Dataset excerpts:
§

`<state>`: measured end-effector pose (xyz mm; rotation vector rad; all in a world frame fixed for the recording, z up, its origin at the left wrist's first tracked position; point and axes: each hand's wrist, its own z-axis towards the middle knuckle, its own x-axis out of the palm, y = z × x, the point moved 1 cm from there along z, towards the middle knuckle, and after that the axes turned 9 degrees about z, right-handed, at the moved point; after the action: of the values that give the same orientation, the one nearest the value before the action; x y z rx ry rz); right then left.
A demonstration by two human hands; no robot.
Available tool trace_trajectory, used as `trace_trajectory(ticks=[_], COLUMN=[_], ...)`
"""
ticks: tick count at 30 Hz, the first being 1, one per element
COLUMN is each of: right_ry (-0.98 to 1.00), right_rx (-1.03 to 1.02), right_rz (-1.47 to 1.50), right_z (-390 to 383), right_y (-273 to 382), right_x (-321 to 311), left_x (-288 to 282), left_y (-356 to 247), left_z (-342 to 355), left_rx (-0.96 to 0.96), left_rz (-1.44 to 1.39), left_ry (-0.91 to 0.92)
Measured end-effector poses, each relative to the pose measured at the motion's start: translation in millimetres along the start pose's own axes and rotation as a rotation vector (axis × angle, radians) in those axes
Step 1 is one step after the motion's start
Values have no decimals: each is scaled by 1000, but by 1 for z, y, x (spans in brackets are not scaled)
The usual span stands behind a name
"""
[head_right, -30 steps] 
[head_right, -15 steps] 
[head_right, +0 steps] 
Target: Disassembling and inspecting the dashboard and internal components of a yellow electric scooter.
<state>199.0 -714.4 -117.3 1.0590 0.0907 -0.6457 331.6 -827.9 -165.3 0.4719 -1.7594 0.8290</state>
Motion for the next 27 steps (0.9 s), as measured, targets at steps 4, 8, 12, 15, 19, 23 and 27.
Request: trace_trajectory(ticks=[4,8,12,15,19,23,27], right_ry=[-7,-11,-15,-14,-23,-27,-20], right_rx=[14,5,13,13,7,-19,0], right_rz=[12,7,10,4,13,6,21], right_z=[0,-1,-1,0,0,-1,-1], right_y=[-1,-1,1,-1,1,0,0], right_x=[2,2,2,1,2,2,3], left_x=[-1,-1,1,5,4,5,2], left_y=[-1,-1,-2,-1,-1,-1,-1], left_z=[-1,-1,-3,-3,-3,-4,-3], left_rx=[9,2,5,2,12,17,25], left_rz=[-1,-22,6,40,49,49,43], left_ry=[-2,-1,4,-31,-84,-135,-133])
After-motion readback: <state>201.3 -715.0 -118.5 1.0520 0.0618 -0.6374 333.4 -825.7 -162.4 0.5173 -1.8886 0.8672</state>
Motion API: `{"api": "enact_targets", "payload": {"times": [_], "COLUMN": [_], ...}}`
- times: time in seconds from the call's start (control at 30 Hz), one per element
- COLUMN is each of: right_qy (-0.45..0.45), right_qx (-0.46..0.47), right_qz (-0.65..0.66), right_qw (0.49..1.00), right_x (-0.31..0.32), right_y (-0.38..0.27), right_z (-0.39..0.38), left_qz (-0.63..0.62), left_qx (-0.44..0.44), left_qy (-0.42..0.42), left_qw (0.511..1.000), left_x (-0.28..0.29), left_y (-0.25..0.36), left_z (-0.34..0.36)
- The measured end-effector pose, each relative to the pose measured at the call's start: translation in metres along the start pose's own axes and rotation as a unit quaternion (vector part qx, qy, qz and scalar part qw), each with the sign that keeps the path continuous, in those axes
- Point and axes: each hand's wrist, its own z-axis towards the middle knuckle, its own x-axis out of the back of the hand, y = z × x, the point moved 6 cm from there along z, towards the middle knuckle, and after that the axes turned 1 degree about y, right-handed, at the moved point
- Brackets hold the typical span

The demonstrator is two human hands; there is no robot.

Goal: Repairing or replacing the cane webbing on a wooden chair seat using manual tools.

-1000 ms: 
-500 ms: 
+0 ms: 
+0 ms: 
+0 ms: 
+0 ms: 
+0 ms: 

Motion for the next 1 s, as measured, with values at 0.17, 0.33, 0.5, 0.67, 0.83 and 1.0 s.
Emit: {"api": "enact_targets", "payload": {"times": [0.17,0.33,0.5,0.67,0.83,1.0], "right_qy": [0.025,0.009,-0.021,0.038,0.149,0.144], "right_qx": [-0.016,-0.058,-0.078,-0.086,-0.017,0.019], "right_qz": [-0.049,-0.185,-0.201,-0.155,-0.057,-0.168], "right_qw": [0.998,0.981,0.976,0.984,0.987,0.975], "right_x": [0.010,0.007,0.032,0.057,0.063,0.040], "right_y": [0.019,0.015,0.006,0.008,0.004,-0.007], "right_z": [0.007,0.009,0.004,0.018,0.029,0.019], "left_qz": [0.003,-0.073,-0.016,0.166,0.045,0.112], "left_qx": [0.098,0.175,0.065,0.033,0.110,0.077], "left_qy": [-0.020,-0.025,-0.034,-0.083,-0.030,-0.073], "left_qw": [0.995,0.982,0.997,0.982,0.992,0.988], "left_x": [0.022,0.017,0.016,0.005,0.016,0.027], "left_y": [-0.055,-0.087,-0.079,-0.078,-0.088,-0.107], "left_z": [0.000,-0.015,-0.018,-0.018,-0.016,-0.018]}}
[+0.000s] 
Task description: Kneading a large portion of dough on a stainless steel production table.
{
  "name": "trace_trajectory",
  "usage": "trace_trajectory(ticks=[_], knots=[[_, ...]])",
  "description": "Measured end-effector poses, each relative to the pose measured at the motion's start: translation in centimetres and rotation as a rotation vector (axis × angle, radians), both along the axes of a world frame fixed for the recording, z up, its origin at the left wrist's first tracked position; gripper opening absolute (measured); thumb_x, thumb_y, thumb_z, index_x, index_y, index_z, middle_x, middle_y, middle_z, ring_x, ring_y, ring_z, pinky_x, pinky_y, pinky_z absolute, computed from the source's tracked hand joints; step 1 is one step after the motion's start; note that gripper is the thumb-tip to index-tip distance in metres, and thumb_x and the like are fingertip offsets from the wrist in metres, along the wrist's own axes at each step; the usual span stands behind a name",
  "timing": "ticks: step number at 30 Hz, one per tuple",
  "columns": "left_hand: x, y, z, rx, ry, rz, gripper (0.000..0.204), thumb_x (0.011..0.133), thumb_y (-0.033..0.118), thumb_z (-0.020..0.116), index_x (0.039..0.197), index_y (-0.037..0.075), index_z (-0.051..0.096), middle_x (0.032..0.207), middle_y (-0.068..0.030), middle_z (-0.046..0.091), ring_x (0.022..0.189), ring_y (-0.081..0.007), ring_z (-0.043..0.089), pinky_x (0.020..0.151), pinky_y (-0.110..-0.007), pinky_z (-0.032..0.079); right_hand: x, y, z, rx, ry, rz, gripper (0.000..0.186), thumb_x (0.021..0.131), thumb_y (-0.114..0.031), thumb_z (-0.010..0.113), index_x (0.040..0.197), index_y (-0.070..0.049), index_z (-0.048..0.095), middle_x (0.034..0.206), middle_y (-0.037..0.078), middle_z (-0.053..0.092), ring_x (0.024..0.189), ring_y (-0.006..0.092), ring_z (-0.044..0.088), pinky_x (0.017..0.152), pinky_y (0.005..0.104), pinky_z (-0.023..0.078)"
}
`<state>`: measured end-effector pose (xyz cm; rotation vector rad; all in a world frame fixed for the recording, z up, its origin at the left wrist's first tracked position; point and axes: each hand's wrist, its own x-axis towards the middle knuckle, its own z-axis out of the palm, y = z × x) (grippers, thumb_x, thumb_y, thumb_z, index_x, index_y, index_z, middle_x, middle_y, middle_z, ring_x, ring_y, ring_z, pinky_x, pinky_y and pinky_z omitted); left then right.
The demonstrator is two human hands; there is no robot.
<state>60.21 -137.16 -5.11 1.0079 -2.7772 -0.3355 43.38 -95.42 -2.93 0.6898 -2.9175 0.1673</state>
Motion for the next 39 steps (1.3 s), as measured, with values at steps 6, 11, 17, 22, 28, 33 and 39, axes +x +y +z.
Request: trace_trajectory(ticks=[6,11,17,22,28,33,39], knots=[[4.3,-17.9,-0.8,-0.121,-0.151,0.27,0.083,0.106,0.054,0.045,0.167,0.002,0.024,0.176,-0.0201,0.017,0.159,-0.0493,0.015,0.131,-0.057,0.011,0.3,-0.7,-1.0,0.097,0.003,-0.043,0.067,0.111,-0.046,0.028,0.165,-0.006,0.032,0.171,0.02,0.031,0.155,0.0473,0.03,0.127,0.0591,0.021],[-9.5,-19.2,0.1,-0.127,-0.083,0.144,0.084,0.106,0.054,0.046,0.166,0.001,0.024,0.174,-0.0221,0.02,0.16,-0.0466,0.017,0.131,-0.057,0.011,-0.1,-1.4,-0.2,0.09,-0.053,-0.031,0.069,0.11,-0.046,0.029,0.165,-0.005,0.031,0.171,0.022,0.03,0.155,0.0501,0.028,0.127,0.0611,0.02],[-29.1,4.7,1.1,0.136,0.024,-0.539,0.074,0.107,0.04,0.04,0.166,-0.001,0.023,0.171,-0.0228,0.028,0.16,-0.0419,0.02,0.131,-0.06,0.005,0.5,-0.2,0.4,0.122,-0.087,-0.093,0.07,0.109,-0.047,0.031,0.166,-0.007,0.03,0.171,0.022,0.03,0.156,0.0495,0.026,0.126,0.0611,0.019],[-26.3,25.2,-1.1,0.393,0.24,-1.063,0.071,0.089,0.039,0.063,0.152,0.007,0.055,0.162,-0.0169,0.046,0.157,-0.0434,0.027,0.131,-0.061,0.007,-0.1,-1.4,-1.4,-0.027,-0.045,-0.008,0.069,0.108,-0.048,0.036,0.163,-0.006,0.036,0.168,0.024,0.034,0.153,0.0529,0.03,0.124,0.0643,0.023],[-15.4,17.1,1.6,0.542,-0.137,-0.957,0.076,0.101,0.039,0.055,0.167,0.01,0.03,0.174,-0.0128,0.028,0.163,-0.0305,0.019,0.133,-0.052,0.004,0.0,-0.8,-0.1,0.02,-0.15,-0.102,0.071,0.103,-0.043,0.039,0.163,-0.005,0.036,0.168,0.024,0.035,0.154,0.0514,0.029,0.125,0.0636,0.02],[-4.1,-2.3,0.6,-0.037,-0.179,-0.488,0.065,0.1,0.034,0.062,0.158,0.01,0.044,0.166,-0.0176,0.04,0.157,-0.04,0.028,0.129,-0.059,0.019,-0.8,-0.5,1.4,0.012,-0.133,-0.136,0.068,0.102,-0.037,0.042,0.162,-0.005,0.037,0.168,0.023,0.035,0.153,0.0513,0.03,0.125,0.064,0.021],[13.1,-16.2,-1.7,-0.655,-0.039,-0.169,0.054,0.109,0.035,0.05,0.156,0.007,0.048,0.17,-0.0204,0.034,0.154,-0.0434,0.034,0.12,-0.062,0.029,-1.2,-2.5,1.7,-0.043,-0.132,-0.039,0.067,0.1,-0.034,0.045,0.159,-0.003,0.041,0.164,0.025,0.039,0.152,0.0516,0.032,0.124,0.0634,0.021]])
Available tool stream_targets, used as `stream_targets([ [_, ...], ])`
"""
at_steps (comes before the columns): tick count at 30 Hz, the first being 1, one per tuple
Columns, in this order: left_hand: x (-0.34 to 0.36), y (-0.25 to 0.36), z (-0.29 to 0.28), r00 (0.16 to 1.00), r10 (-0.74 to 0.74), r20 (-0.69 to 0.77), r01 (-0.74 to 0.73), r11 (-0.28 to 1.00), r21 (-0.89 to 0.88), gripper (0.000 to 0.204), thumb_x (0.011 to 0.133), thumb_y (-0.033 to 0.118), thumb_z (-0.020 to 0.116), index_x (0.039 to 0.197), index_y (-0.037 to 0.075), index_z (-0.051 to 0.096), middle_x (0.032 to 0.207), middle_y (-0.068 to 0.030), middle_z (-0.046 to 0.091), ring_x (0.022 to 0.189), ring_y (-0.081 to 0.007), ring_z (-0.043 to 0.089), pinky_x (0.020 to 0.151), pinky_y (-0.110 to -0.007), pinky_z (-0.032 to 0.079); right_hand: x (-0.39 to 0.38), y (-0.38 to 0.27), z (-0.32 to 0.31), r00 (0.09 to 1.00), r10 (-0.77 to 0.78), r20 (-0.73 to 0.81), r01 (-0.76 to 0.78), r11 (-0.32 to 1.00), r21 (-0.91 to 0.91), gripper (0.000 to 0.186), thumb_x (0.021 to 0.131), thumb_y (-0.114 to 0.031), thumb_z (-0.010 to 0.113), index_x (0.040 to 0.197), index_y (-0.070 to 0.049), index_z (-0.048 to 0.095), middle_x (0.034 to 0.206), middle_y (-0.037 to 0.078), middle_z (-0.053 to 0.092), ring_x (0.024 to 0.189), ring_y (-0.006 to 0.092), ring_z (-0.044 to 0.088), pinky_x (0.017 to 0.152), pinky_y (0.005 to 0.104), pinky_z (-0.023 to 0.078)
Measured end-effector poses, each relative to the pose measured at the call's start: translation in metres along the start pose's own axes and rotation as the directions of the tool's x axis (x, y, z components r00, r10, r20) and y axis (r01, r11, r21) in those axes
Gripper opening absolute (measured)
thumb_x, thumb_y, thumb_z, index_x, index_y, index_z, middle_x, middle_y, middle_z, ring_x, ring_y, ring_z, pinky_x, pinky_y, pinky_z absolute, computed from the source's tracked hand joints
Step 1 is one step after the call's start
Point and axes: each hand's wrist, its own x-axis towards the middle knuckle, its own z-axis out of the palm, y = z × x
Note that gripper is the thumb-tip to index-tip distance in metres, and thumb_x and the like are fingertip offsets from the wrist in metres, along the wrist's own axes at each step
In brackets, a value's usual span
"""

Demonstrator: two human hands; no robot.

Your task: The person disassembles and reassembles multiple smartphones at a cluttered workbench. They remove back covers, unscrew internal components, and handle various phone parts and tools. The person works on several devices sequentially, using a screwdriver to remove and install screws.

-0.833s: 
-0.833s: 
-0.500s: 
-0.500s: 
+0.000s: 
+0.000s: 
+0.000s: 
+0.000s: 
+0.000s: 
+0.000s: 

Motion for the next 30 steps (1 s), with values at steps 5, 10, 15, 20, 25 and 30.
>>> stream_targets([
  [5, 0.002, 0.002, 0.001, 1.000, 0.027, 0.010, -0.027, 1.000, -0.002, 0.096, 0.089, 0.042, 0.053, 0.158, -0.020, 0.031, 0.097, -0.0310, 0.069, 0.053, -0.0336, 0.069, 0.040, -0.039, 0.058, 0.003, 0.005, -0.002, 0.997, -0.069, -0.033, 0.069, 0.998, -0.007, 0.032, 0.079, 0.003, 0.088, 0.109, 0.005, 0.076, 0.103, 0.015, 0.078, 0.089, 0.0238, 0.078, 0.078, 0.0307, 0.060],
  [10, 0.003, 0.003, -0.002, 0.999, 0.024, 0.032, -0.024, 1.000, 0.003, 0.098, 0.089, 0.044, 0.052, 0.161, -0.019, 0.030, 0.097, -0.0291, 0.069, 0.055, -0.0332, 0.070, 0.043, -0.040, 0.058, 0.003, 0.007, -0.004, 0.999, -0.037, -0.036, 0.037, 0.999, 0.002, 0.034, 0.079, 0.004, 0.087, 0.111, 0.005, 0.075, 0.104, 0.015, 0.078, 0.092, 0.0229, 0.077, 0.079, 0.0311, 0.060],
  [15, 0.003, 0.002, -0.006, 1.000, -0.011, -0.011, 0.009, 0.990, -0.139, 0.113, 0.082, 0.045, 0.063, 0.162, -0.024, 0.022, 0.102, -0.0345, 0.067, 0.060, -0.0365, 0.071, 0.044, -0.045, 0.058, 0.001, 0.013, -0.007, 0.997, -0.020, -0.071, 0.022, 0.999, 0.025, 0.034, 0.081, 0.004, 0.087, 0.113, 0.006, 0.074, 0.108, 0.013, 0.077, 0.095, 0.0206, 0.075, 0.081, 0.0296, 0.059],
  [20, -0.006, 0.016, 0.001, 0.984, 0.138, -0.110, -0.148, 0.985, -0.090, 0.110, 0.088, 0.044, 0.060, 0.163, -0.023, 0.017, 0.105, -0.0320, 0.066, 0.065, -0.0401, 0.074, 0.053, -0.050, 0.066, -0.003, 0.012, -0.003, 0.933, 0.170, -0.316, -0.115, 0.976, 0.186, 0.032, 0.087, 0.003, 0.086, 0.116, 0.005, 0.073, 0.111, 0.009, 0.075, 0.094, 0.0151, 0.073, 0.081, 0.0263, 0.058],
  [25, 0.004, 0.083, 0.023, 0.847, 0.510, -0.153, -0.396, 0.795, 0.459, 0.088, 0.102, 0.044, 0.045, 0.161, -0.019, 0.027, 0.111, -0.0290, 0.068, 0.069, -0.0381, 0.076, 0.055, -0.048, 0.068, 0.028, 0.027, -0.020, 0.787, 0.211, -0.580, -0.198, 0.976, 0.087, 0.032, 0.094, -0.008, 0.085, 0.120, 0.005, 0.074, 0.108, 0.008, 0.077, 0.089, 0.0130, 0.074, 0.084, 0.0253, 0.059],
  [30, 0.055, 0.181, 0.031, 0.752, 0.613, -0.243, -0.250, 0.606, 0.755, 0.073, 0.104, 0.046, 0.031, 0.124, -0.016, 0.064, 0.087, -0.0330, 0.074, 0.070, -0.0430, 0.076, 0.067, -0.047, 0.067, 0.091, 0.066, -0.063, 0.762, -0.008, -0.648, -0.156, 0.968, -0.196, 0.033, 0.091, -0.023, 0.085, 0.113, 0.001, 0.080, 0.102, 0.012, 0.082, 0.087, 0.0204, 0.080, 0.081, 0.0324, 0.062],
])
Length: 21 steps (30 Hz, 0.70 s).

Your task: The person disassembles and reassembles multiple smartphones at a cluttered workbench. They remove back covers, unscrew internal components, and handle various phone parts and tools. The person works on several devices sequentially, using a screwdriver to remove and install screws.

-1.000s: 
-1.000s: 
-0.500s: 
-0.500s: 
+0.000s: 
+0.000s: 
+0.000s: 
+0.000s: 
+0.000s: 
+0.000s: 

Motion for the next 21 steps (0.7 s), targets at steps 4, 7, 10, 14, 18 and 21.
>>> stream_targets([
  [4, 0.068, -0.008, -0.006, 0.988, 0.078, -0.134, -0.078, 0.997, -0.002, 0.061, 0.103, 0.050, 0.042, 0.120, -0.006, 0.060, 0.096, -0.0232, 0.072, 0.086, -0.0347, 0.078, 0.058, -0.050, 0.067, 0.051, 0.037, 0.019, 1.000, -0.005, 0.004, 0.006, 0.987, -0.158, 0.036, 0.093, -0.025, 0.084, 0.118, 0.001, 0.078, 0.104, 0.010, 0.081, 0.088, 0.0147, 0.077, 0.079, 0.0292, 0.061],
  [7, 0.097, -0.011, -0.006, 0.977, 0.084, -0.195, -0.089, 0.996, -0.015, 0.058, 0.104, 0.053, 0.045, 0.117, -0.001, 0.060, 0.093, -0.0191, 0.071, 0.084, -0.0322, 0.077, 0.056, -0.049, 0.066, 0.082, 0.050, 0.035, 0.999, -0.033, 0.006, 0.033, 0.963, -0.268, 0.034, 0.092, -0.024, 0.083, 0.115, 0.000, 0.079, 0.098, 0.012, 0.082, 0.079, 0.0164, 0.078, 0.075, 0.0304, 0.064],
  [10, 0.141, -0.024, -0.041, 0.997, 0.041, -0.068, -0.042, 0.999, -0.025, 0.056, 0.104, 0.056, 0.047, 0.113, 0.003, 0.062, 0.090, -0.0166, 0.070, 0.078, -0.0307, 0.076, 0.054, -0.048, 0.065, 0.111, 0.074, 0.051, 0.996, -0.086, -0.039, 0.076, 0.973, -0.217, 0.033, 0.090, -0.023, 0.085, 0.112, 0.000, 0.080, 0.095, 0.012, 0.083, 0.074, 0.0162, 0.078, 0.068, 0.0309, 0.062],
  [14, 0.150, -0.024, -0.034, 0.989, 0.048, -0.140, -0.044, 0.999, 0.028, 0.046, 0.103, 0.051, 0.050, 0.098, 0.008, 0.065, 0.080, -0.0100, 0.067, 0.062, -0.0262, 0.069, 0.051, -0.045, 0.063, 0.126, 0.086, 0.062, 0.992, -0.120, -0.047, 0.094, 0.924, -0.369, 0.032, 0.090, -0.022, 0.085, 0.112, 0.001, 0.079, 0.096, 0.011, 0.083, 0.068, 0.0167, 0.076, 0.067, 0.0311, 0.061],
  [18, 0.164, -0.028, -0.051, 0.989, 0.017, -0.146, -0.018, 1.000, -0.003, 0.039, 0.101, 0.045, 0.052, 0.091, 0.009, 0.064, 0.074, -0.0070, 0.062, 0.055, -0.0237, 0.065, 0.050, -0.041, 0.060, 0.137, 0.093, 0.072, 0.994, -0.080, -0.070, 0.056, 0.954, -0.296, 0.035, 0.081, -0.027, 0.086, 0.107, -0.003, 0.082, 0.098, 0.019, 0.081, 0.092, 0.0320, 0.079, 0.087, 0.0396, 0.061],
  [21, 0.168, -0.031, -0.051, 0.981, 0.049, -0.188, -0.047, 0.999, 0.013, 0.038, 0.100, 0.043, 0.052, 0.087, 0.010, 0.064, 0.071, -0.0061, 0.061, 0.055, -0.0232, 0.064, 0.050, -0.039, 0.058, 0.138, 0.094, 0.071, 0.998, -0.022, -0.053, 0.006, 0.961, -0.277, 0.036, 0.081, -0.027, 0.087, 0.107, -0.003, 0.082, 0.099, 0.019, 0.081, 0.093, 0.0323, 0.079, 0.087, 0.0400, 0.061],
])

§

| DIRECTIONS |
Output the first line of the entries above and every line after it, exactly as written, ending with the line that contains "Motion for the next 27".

| ANSWER TO THE EXERCISE |
`<state>`: measured end-effector pose (xyz mm; rotation vector rad; all in a world frame fixed for the recording, z up, its origin at the left wrist's first tracked position; point and axes: each hand's wrist, its own z-axis towards the middle knuckle, its own x-axis out of the palm, y = z × x, the point moved 1 cm from there along z, towards the middle knuckle, and after that the axes turned 9 degrees about z, right-handed, at the moved point; after the action: of the values that give the same orientation, the one nearest the value before the action; x y z rx ry rz); right then left.
A demonstration by two human hands; no robot.
Available tool trace_trajectory, used as `trace_trajectory(ticks=[_], COLUMN=[_], ...)`
"""
ticks: tick count at 30 Hz, the first being 1, one per element
COLUMN is each of: right_ry (-0.98 to 1.00), right_rx (-1.03 to 1.02), right_rz (-1.47 to 1.50), right_z (-390 to 383), right_y (-273 to 382), right_x (-321 to 311), left_x (-288 to 282), left_y (-356 to 247), left_z (-342 to 355), left_rx (-0.96 to 0.96), left_rz (-1.44 to 1.39), left_ry (-0.91 to 0.92)
Measured end-effector poses, each relative to the pose measured at the motion's start: translation in millimetres along the start pose's own axes and rotation as a rotation vector (axis × angle, radians) in those axes
Step 1 is one step after the motion's start
Values have no decimals: each is scaled by 1000, but by 1 for z, y, x (spans in brackets are not scaled)
The usual span stands behind a name
"""
[head_right, -30 steps] 
[head_right, -15 steps] 
[head_right, +0 steps] 
Target: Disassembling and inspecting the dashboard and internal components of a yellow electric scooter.
<state>199.0 -714.4 -117.3 1.0590 0.0907 -0.6457 331.6 -827.9 -165.3 0.4719 -1.7594 0.8290</state>
Motion for the next 27 steps (0.9 s), as measured, targets at steps 4, 8, 12, 15, 19, 23 and 27.

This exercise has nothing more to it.